**Work task**
Output the complete listing exactly, please, and keep the pictures out of it.

━━━━━━━━━━━━━━━━━━━━━━━━━━━━━━

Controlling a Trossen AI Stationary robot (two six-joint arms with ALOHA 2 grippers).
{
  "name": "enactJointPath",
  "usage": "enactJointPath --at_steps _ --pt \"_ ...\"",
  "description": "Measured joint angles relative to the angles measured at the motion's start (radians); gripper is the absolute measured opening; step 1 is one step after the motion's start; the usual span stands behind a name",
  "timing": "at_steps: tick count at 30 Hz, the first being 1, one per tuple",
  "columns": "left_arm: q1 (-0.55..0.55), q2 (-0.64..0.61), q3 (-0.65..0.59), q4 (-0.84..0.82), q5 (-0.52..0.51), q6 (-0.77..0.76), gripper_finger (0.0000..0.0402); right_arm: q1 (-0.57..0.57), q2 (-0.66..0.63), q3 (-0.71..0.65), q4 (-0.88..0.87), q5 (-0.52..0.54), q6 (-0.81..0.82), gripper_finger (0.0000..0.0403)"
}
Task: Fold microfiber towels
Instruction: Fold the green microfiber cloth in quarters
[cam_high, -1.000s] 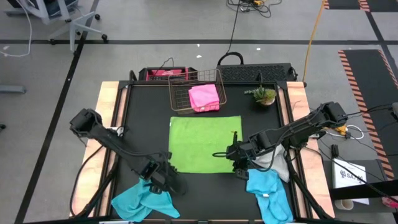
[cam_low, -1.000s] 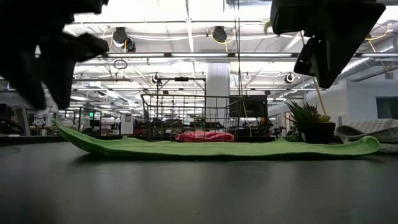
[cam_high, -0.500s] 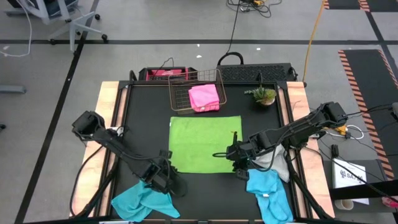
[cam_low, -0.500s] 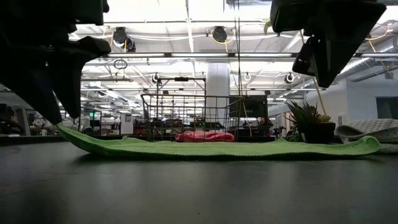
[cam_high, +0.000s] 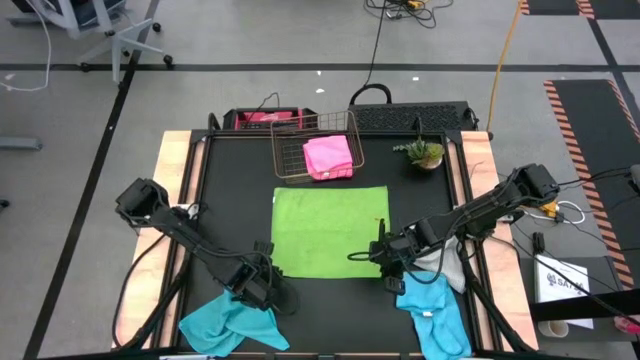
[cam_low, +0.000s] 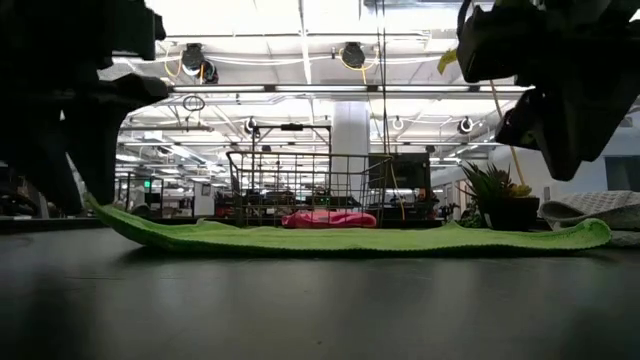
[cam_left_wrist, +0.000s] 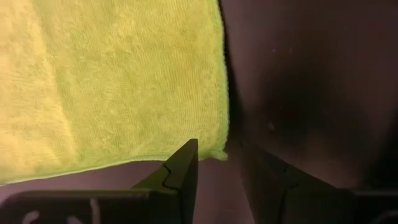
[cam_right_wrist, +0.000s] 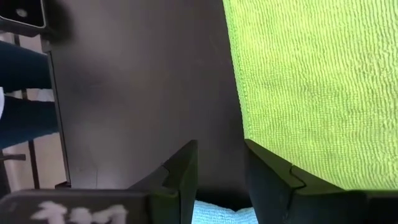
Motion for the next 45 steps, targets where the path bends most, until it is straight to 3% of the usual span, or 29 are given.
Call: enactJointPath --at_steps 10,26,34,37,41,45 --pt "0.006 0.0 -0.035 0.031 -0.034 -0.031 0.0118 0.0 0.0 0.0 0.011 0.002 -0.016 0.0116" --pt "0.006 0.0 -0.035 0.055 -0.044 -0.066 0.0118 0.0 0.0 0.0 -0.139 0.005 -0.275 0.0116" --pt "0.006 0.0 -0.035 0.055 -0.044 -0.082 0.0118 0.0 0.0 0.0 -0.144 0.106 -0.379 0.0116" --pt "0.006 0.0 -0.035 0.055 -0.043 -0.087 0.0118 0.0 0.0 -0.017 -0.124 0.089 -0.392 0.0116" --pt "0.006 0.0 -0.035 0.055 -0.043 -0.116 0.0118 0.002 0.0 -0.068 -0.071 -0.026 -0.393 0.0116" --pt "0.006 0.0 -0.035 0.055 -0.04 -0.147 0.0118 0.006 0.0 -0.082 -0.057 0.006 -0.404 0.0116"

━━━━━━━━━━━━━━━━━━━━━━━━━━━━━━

**Solution to the exercise**
Controlling a Trossen AI Stationary robot (two six-joint arms with ALOHA 2 grippers).
{
  "name": "enactJointPath",
  "usage": "enactJointPath --at_steps _ --pt \"_ ...\"",
  "description": "Measured joint angles relative to the angles measured at the motion's start (radians); gripper is the absolute measured opening; step 1 is one step after the motion's start; the usual span stands behind a name",
  "timing": "at_steps: tick count at 30 Hz, the first being 1, one per tuple",
  "columns": "left_arm: q1 (-0.55..0.55), q2 (-0.64..0.61), q3 (-0.65..0.59), q4 (-0.84..0.82), q5 (-0.52..0.51), q6 (-0.77..0.76), gripper_finger (0.0000..0.0402); right_arm: q1 (-0.57..0.57), q2 (-0.66..0.63), q3 (-0.71..0.65), q4 (-0.88..0.87), q5 (-0.52..0.54), q6 (-0.81..0.82), gripper_finger (0.0000..0.0403)"
}
Task: Fold microfiber towels
Instruction: Fold the green microfiber cloth in quarters
[cam_high, -1.000s] 
[cam_low, -1.000s] 
[cam_high, -0.500s] 
[cam_low, -0.500s] 
[cam_high, +0.000s] 
[cam_low, +0.000s] 
[cam_left_wrist, +0.000s] 
[cam_right_wrist, +0.000s] 
Motion for the next 45 steps, targets where the path bends most, until it is straight to 3% of the usual span, or 29 are given.
Call: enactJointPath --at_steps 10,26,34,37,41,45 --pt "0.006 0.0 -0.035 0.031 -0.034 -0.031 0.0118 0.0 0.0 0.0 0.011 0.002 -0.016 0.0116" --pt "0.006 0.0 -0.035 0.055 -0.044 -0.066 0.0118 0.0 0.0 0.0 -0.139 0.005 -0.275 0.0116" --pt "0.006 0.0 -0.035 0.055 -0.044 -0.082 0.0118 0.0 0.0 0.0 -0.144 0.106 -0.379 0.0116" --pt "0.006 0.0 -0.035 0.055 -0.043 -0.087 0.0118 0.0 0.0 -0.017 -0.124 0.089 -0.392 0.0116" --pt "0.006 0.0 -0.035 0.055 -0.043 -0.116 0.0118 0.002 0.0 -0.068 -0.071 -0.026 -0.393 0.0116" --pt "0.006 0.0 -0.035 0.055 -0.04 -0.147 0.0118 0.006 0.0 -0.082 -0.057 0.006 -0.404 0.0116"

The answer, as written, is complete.